While this is applicable to all financial cycles, this particular post focuses on the ‘General Control Activities for Short-Term Management of Cash in an Organization’. The common general control areas for short-term management of cash include:
- Performance Management
- Organization
- Cash Receipts and Cash Disbursement
- Cash Forecasting
- Check Receipts
- Bank Statement Reconciliation
- As well as short-term cash management activities
Personnel Accountabilities and Responsibilities
It is vital for the businesses to properly define and communicate personnel responsibilities as well as authority limits. Doing this effectively provides clarity on the roles and responsibilities of the employees. Additionally, it focuses on reporting lines and enhances communication.
In this case, the following must be included in an internal audit:
- Make sure that the organization chart is available to all staff and there is a procedure for periodically updating.
- Verify that authority schedule is available to the entire staff and there is a procedure for periodically updating.
- Make sure that there are clear job descriptions and there is a procedure to regularly update one.
- Validate that there is a regular review that can compare business structure with the business responsibilities and activities.
Segregating Duties and System Access Rights
Separation or segregation of duties and segregation of system access rights is a crucial step in internal audit for any process. This is even more vital, particularly when there are inherent conflicts of interest. Important functions must be properly segregated and adequately supported by logical user access authorizations. Moreover, access to crucial vendor master data must be restricted to appropriate personnel.
The following considerations must be included in any audit:
- It must validate that there is a periodic review of responsibilities and roles of purchasing staff.
- It must be verified that authority schedule and organizational chart are available to entire staff.
Confirm that the below mentioned critical functions are separated from the operating system:
- Conflicting tasks within the ERP system, this is related to segregation of duties and must be periodically reviewed.
- Compensating the control for SOD conflicts that have been implemented and documented.
- Access to crucial master data properly restricted as well as tailored within the organization’s system.
- Inclusion of ex-post controls to monitor master data changes. For example, log files in order to know about the changes of vendors, or reviewing aged creditor report generated from ERP system.
- Adhere to multiple eyes principles in relation to changes of critical master data.
- Periodically reviewing user access rights for accuracy.
Key Processes
The key procedures must be defined and include detailed processes explaining the way purchasing processes are carried out. The following must be a part of any audit:
- It must be validated that there is a clear definition of process ownership.
- It must be confirmed that processes and documents are accessible to all relevant parties.
- Assure that process compliance audits are completed on a regular basis.
- Verify that there are periodic formal reviews and updates of core processes.
- Assure that procedure compliance audits are timely completed.

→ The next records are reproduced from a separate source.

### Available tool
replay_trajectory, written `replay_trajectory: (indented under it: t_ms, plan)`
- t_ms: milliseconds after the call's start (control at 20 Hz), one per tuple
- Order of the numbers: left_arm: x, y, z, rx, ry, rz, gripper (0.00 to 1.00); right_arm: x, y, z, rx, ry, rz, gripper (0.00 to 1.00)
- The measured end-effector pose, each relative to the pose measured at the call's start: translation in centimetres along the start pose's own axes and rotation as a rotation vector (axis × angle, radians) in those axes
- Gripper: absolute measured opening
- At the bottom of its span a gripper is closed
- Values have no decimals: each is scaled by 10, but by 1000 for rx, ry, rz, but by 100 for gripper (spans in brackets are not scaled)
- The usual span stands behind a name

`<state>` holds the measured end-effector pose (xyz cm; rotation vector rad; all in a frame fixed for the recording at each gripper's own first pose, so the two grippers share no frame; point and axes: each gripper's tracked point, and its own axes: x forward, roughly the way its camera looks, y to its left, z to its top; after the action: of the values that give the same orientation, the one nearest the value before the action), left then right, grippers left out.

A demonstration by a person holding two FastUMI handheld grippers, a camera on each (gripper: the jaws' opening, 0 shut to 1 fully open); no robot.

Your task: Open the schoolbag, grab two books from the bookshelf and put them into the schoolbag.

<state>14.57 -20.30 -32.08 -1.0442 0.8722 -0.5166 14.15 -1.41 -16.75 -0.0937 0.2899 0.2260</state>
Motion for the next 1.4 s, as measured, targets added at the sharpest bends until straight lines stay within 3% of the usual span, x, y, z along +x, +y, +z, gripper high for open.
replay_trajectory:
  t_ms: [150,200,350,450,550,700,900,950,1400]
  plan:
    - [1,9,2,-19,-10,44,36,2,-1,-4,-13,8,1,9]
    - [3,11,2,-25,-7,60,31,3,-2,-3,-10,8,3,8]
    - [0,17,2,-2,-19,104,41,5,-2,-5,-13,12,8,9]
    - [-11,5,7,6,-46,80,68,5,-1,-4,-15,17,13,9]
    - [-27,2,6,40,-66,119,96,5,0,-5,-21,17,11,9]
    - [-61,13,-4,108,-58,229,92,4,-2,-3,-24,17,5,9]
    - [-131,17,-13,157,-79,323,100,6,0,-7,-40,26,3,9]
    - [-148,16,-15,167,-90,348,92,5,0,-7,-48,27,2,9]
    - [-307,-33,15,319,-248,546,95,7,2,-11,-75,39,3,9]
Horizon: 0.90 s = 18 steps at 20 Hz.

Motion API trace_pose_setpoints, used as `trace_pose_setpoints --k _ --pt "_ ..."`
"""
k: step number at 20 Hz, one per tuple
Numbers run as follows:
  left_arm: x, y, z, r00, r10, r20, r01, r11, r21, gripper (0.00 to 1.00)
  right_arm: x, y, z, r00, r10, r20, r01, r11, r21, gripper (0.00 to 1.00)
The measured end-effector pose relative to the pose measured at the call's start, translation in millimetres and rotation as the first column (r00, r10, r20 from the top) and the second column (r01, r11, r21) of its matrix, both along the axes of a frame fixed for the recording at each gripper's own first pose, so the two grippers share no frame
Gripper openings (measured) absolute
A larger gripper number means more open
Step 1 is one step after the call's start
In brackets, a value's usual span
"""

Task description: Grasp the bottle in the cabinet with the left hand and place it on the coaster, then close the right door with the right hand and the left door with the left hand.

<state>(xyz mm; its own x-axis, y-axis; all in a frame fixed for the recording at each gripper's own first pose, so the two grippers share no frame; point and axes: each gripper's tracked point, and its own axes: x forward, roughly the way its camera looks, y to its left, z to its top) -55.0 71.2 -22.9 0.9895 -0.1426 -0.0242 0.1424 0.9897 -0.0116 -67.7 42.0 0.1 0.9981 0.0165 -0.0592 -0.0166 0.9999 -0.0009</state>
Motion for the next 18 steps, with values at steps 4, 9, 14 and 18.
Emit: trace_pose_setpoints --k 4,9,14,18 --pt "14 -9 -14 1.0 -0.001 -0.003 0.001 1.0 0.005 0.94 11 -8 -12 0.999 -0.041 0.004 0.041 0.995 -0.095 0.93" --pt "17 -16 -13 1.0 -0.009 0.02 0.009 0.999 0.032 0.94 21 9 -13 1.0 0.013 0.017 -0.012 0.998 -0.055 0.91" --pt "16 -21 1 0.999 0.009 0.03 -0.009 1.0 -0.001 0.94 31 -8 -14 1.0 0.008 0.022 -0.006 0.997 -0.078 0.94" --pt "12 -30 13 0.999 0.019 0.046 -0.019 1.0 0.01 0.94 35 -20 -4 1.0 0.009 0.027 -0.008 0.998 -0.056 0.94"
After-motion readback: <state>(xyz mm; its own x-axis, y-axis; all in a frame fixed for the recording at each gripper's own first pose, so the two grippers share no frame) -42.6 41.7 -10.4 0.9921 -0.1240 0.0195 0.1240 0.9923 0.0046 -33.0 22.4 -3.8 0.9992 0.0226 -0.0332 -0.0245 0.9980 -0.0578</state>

- It is vital to make sure that there are periodic training sessions conducted for relevant employees.
- Validate that procedures and policies are stored in an advanced document management system with automatic reminders sent to the owners for review.
Accuracy of Staffing
Though it is difficult for a business to be adequately staffed, it is essential to assess staffing requirements and evaluate the training, hiring, and compensation model.
This aspect of internal audit includes:
- Ensuring that there is a budget to fill or replace vacant job positions.
- Verify that there is a defined succession plan in place.
- Analyze that there are defined processes for staff promotions.
- Evaluate the design as well as effectiveness of management development program.
- Ensure that employee satisfaction surveys are used.
- Ensuring that there is available a well-monitored training program.
- Verify that personal development procedures have been implemented.
- Verify that a proper incentive structure is available.
- Validate implementation of personal development process.
Competition / Code of Conduct Compliance Training
Lastly, well-written code of conduct is essential for an organization. The code of conduct must clarify the organization’s values, mission, and principles, linking them with standard and expectations for employee conduct. The aim of the business must be to embed the code of conduct within its working principles.
To Sum Up
On a concluding note, auditing standards need that auditors test the basic underlying management assertions hidden aspects in the financial statements. The key objectives of such assertions are – completeness, existence, obligations, rights, allocation, valuation, presentation, and disclosure.